In fifth grade, my final project for the book, Bridge to Terabithia, was to build a bridge. Not to write a paper responding to a question that a teacher had written, but to get into groups of three and build a bridge sturdy enough to support three pounds without breaking.
Why was this our final project? Not because I was in a STEM-based classroom but because my conventional, test-focused public school had hired a woman--her name was Ms. Browne--who knew that our schools raise our children.
There’s a reason parents freak out on the first day of kindergarten: From now on, their kids will be taught by other people for 6 to 10 hours a day. What the kids do in those hours--what they’re told, who they talk to, what they create--will help determine who they become. Ms. Browne wanted us to become bridge-builders, in more ways than one. So every day after recess, we splayed out on the floor and played with straws, popsicle sticks, cardboard, and graph paper. And Ms. Browne crouched with us on the tiles, trying to protect us from the hot glue gun.

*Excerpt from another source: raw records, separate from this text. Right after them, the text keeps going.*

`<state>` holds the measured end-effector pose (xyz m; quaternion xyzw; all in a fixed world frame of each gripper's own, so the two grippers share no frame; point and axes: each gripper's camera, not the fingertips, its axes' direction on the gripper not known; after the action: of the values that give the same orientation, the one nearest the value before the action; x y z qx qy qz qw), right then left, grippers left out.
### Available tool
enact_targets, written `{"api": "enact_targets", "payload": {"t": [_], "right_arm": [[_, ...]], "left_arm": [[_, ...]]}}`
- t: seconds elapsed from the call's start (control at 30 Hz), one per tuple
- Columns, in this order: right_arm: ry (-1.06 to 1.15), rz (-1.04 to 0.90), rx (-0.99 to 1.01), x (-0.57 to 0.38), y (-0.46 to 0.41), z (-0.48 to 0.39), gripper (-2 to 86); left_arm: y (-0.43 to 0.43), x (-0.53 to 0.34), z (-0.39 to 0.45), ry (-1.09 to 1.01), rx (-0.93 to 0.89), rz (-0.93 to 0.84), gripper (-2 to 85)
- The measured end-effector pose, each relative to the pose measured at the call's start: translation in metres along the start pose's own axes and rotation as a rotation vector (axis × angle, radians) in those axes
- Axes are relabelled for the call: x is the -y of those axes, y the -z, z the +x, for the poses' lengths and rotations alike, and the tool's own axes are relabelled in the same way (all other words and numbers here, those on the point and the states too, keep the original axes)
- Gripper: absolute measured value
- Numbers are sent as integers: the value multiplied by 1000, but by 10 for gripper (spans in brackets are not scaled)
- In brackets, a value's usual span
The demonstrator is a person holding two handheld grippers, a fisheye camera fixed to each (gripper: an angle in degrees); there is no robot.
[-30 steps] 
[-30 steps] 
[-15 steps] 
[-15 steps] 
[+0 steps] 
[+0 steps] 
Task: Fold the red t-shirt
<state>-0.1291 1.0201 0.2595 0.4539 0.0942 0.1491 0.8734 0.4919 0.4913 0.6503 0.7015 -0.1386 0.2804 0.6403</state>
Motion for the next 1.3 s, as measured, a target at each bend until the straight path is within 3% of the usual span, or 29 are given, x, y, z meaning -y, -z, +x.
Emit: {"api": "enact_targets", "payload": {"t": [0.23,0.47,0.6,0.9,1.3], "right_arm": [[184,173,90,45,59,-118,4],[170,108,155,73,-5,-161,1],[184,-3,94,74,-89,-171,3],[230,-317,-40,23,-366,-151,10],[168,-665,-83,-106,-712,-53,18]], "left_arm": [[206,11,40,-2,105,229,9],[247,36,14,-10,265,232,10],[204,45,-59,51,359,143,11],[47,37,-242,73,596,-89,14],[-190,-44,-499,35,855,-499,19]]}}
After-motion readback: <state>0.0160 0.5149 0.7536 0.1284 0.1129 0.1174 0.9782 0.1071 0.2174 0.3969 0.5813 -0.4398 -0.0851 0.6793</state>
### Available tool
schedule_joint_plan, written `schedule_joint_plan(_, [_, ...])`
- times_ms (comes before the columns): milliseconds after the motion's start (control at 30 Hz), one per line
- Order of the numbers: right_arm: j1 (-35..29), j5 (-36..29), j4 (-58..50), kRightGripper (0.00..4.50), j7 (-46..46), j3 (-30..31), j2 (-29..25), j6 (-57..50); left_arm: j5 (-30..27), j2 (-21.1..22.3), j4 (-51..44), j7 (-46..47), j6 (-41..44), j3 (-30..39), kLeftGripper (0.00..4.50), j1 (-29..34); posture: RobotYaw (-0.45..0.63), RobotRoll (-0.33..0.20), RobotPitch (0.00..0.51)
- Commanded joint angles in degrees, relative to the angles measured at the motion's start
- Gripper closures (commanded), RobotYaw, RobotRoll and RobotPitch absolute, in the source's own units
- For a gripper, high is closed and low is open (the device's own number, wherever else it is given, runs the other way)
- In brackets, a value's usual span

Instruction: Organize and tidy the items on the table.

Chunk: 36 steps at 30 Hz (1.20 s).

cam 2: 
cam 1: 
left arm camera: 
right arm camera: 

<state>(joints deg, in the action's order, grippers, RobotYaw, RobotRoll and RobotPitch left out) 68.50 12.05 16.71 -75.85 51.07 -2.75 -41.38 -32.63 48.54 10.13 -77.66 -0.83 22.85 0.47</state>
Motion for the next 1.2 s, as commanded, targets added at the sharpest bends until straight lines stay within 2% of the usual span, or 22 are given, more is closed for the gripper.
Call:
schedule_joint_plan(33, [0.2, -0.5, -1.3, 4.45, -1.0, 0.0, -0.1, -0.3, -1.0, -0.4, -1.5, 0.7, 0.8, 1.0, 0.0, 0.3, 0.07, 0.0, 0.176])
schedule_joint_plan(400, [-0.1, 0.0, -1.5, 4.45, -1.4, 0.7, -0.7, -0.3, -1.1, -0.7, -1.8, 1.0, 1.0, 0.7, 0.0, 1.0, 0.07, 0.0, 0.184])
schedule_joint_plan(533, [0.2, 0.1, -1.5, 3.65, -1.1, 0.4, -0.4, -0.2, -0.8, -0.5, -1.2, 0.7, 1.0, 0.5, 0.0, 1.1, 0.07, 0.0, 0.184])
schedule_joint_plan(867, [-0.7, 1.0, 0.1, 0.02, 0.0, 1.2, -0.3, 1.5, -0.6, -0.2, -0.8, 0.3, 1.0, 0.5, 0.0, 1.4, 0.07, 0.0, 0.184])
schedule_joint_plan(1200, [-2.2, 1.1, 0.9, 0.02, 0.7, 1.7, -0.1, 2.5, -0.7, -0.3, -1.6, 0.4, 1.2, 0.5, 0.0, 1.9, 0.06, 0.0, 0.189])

That year, the popular games to play at recess were all run by one classmate of mine, who was elementary school royalty. Soon after we started the project, this girl--let’s call her Kylie--began recruiting other kids from our grade to pretend that I did not exist. During the day, they would look vaguely over my left shoulder when I spoke; at recess, they gathered in clumps and whispered about the “empty” playground, even though I was standing only a few feet away.
It still amazes me when people say that they would choose to be invisible if they could have any superpower. I can’t imagine wishing to be looked through ever again. (Except right now. A little bit.)
Soon after this began, I started to doubt very much whether I had anything worthwhile to say. I started to disappear.
One day after lunch, Ms. Browne was helping our group solve a fiasco: One side of our bridge had collapsed and we had to figure out what was wrong with it. Kylie, of course, was the group leader, so I played with a discarded straw while she and our teacher talked.
I remember noticing Ms. Browne’s glasses, which were black-rimmed and came together in little pinches at the corners, the same way her eyes did when she smiled. I loved those glasses. And suddenly they were pointing at me, and her eyes were on my face, kind and inquiring.
“Tess,” she said, “What do you think?”
What a powerful question.
I had no idea what was wrong with our bridge, of course. I’d been thinking about her glasses. But still, I was suddenly visible. She saw me. And she was listening.
So I studied the bridge at our feet more carefully. The cardboard on the right side kept crumpling under the weight, no matter how many reinforcements we added. Maybe cardboard was just too weak. Maybe we needed a new building material altogether.
“I think we should try making the base out of popsicle sticks instead,” I said. My voice cracked mid-sentence.
Ms. Browne grinned, and her eyes crinkled. “Try it,” she suggested, and winked.
So we tried, and it worked. When exam day arrived, our bridge was one of the few that passed the three-pound test. But honestly, what I learned from that project wasn’t that I wanted to be an engineer. I learned instead that I had the right to be seen.
Just like me, all kids need to be empowered, to be the engineer of their own worlds. Whatever the future of education is--whether adding reinforcements will be enough or whether we have to rebuild our base out of popsicle sticks--I hope we won’t forget that far more than test scores and college acceptances, the purpose of our schools is this: To help all of our students find a voice in the face of the forces that are trying to tell them that they don’t matter. To give them the courage and the opportunity to use that voice. And to listen to it, even if it says something we aren’t expecting.
Let’s ask them, “What do you think?” and watch their faces--and futures--change when they realize that they are being seen.